(DOWNLOAD) "Messing with Metonymic and Synecdochic Selves: A Reading of Female Subject-Making in Fae Myenne Ng's Bone/Metonomik Ve Sinekdotik Bireyler: Fae Myenne Ng'nin Bone Adli Eserinde Kadin Oznenin Kurgulanmasi (Critical Essay)" by Interactions " Book PDF Kindle ePub Free
eBook details
- Title: Messing with Metonymic and Synecdochic Selves: A Reading of Female Subject-Making in Fae Myenne Ng's Bone/Metonomik Ve Sinekdotik Bireyler: Fae Myenne Ng'nin Bone Adli Eserinde Kadin Oznenin Kurgulanmasi (Critical Essay)
- Author : Interactions
- Release Date : January 22, 2009
- Genre: Language Arts & Disciplines,Books,Professional & Technical,Education,
- Pages : * pages
- Size : 109 KB
Description
It is true that symbiosis, as a relational view of the female self, defines almost every mother-daughter novel in twentieth-century fiction in the United States, such as the example of Amy Tan's The Joy Luck Club, yet it is by no means the only composite of female subject-making when addressing late twentieth century narratives. (1) For instance, Fae Myenne Ng's Bone, published in 1993, revolves around the theme of subject-formation of excluding and including others, meaning not only family members, but also one's ethnic roots.
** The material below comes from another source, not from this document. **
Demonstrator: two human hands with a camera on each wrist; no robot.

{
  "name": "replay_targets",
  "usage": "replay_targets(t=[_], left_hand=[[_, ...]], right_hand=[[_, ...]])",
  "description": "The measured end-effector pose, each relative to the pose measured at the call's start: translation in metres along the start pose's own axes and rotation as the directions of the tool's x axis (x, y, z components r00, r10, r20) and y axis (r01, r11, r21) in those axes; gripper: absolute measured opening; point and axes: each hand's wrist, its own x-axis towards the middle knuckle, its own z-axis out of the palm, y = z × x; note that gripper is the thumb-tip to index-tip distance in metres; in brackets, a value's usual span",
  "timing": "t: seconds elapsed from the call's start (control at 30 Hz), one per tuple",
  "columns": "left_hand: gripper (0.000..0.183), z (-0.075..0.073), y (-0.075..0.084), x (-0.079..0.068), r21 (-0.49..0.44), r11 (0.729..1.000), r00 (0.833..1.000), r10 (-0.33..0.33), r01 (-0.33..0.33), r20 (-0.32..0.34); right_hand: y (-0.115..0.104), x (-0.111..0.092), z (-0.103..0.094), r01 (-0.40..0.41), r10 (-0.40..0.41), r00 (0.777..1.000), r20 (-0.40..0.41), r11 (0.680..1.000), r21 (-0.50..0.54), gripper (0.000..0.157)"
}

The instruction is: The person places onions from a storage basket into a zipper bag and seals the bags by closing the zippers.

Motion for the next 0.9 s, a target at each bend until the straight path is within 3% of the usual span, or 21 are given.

Even more, this text is never consistent on the theme of self-constitution, since it offers at least two oppositional, albeit dovetailing, paradigms of processing one's being, that is, ones that function according to metonymic or synecdochic relations. By drawing only, in part, on Nessima Tarchouna's article in turn, entitled "Messing with Identity: E. M. Forster's A Passage to India", this essay uses Fae Myenne Ng's Bone as a focal example for exploring the ways in which the female inscription of the "I" is redefined in keeping with a process of ambivalence while being syncretically negotiated. I read the novel as an ambivalent reconfiguration of subject-making, as one that advocates a dualistic mode of forging and performing the ethnic self. By relocating Bone to liminal positions of dependence and independence, the essay addresses itself to an increasingly complex process of self-negotiation with and without the other. It tries to prove that Ng's text enacts fundamentally distinct, yet interconnected processes of selfhood which attend to the dialectics of relational/irrelational qualities of the human condition.